I note that you say you are an Australian Citizen with Vietnamese background. On this basis, it is not clear that you would meet the requirement of being a ‘person aggrieved’ as explained above. It is also not clear that you are seeking to make this claim on behalf of an individual or group of individuals who could be considered to be ‘aggrieved’. The cartoon does not make any reference to asylum seekers or refugees or people with a Vietnamese background.
If you wish to pursue the matter, it would be helpful if you could provide some more information in relation to this point.
Other organisations that may be able to assist you
As your concerns relate to the content of a newspaper article, you may wish to contact the Australian Press Council, which can consider complaints about printed media. Its website is www.presscouncil.org.au.

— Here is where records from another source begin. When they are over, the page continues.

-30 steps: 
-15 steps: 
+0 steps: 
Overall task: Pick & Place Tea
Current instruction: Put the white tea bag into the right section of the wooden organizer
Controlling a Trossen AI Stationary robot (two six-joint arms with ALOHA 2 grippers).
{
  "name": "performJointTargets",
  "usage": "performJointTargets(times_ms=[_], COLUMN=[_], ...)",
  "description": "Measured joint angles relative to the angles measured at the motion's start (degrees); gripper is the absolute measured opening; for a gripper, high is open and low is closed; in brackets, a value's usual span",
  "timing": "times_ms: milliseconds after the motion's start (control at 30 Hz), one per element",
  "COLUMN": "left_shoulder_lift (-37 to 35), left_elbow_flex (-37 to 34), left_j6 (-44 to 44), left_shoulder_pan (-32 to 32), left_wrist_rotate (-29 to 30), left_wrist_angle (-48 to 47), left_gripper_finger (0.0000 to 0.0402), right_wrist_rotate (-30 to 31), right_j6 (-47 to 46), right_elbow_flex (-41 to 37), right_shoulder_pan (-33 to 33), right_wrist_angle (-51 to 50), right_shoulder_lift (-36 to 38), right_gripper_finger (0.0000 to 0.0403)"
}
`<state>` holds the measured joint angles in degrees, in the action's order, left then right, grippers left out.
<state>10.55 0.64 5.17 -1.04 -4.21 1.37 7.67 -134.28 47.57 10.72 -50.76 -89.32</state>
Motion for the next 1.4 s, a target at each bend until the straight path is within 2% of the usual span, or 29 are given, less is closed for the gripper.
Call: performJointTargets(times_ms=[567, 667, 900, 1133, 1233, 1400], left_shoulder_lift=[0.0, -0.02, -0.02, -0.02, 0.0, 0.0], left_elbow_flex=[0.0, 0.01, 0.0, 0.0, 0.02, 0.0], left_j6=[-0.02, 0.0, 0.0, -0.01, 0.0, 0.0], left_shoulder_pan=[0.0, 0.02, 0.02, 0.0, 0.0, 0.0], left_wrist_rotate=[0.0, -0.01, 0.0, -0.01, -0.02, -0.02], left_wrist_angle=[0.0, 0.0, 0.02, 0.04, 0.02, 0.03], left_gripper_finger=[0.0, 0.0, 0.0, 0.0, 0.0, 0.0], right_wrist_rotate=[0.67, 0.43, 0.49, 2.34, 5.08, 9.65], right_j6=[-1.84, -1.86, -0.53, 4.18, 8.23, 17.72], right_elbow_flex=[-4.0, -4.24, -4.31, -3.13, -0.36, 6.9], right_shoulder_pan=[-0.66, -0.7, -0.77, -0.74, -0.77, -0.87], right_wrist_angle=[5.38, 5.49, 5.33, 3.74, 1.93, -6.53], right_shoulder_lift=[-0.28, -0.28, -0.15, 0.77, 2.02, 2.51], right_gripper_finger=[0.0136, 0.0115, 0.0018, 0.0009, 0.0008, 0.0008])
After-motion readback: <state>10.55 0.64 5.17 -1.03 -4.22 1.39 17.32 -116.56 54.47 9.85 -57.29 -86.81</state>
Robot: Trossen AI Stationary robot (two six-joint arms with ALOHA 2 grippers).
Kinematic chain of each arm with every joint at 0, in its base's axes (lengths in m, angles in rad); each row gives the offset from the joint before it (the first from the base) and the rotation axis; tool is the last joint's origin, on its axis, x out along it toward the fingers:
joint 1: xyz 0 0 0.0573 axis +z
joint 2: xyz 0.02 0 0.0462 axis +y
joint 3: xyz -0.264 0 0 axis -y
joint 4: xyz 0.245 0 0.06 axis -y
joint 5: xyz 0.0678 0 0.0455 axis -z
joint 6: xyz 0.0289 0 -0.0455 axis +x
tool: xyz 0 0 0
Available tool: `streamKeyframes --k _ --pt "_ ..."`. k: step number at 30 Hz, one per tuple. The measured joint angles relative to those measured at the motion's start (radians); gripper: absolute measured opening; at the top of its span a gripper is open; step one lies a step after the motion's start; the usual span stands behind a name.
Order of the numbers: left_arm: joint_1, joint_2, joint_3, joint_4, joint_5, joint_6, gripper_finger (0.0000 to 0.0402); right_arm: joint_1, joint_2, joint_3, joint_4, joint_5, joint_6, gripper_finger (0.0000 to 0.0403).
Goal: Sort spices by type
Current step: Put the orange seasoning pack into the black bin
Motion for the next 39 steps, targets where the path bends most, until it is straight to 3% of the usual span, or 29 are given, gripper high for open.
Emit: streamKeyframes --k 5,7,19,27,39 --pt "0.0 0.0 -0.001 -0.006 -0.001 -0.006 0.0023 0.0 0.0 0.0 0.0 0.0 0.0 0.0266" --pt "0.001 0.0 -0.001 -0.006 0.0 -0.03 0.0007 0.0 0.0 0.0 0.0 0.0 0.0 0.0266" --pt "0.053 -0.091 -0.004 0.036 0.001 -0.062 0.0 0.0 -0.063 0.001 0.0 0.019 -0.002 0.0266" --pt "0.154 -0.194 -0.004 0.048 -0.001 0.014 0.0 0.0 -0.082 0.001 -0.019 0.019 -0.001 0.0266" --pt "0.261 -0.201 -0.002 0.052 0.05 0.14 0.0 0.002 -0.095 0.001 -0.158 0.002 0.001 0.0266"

You may wish to get some legal advice or assistance from Legal Aid of VIC (www.legalaid.vic.gov.au) or your nearest community legal centre (www.communitylaw.org.au) with respect to your options.
Possible next steps
If after reading this email, you want to pursue this matter with the Commission, please confirm this by contacting me within 14 days.
If you wish to proceed, please also provide the additional information noted above – that is: Information which explains how you or the person you are lodging the complaint on behalf of, is a ‘person aggrieved’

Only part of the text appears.